Try it: Report, as a single figure, how many lines in the records below include "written".

Extracted records:

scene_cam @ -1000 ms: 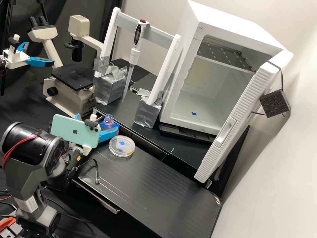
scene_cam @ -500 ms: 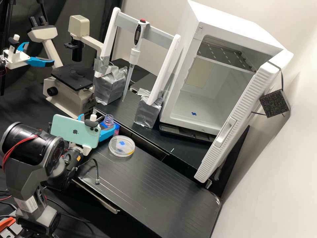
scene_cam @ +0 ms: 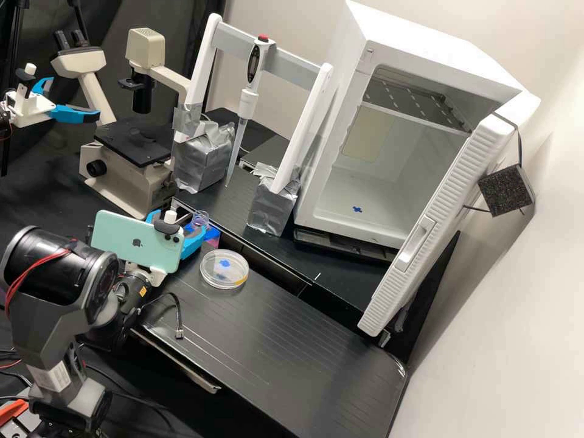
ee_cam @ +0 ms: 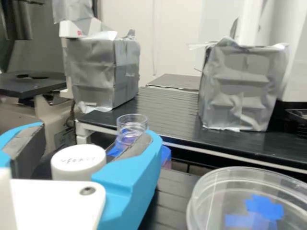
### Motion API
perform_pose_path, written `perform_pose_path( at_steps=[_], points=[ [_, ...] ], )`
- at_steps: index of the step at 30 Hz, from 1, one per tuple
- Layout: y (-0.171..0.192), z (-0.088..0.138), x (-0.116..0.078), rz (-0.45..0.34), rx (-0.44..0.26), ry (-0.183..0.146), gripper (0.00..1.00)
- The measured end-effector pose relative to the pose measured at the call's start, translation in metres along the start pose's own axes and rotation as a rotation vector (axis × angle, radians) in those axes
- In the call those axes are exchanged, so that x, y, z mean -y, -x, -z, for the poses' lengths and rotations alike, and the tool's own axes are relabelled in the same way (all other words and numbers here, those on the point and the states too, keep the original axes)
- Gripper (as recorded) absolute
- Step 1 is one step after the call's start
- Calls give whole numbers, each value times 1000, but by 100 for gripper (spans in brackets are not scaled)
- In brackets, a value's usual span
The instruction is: Close the bottle
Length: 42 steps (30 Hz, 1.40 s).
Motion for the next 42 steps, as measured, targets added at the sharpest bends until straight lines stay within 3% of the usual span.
perform_pose_path(
  at_steps=[42],
  points=[
    [3, 2, -1, -7, -11, 0, 0]
  ],
)
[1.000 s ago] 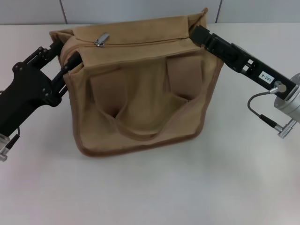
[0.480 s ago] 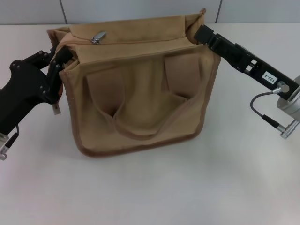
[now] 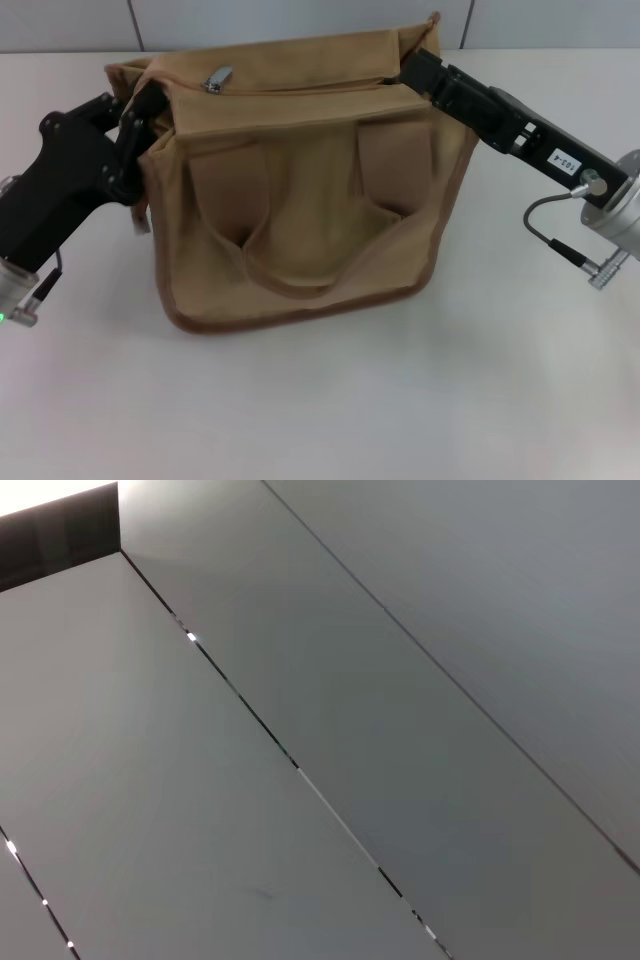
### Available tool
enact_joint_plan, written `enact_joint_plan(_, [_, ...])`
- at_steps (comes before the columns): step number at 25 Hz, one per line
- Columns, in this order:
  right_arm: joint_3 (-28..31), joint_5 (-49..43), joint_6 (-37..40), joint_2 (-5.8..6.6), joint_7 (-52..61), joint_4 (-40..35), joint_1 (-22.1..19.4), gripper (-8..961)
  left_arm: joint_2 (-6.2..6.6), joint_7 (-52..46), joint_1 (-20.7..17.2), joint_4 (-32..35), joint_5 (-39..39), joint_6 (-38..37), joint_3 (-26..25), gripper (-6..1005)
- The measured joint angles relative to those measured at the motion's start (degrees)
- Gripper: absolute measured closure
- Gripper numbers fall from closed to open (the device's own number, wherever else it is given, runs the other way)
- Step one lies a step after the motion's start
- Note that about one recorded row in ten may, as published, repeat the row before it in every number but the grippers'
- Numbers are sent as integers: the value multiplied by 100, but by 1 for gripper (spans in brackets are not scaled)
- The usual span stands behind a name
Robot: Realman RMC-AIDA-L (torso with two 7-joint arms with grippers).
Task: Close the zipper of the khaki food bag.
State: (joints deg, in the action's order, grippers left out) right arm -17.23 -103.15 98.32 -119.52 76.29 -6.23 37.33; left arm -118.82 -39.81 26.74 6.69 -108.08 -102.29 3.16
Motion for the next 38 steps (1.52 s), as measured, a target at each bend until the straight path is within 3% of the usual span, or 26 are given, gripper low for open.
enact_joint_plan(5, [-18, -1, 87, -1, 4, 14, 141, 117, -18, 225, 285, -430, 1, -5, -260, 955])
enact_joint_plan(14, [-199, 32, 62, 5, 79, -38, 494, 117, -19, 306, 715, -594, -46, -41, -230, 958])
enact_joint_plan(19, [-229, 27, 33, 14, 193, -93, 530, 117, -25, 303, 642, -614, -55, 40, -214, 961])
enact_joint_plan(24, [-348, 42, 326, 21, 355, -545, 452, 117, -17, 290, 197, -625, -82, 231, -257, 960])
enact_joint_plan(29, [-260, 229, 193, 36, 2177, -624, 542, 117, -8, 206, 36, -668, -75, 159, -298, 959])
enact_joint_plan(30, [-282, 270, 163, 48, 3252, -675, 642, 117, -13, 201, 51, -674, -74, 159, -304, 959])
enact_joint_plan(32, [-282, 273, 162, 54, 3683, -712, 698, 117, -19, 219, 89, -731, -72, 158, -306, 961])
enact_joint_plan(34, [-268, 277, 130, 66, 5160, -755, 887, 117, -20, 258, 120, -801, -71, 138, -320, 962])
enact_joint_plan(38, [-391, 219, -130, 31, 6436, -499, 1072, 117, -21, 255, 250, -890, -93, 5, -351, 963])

Task answer: 2